Furry jokes will abound among economists, after the investment bank Bear Stearns was sold to competitor J.P. Morgan for a measly $2 per share this weekend. To put this in perspective, it started last week close to $70, and by all accounts (literally) is worth more than that. But this is not about accounting, but solvency. Investment banks are by their nature dependent on short-term capital, and investors rushed to get their money bank after rumors of losses. Bear in mind that the losses were not on such a scale that they would wipe out the capital. Rather it was the run on the bank that caused it to collapse. If J.P. Morgan avoids a similar fate, they should be able to gain a tremendous fortune when the market turns. Which it will do sooner or later.
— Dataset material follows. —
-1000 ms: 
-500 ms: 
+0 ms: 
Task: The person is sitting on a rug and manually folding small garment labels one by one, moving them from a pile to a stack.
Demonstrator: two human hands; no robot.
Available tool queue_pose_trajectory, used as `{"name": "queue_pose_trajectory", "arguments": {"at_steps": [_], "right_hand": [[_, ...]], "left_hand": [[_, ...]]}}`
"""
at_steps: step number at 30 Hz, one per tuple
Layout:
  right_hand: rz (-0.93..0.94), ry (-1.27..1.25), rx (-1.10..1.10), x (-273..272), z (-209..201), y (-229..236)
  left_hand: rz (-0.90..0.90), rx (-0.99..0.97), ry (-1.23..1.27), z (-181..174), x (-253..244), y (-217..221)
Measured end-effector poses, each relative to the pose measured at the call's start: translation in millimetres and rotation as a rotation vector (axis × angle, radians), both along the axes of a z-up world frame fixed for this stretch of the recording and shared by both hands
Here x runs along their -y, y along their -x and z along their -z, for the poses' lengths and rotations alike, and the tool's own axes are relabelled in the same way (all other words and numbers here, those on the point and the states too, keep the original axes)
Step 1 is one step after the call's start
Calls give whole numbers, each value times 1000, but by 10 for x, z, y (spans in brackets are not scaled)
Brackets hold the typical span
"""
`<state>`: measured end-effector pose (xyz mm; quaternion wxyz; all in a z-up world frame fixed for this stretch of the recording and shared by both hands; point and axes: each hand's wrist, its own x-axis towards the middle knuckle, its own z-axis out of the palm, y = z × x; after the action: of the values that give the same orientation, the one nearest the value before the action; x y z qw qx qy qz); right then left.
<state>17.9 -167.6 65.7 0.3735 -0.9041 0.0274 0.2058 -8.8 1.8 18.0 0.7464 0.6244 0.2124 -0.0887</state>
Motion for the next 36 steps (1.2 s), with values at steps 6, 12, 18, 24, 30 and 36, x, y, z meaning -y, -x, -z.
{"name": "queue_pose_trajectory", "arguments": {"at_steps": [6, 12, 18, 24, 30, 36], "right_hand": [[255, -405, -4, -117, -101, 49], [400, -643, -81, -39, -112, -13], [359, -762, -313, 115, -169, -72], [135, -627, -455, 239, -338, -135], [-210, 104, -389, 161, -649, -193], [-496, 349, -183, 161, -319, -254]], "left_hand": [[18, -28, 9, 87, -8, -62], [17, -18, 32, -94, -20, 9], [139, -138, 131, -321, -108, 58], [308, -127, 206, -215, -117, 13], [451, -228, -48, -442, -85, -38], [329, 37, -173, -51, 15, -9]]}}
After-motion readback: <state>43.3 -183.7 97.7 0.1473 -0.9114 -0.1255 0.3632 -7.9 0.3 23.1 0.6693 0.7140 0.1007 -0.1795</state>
However, if it is later, Morgan may not be around (in its present form) to enjoy it.
One possible outcome is what happened here in Norway during the previous recession: The state bought the largest business bank for a few cent. Not per share - for all the shares. A few years later it is still the biggest business bank and the state can enjoy a steady dividend for free. It is highly unlikely that the current US government would allow such a nationalization of banks, but things could change when America gets its first Social Democrat president.
The injection of liquidity in the market by the Federal Reserve should in theory be enough to avoid such episodes as the collapse of Bear Stearns. However, it did not qualify for the measures that could have saved it. In light of this, I am not impressed by the Fed's choice to lower interest rates in an "emergency room" operation on a Sunday. It gives off a vibe of panic, very nearly the worst thing a central bank can do. Many economists already regard Ben Bernanke as a "chicken": He is a brilliant academician but lacks credentials from the business world, and he took over the Fed so recently that he has had no time to prove himself. And now that the time has come, he has failed to impress thus far. Though it is hard to say for sure who could have done it better.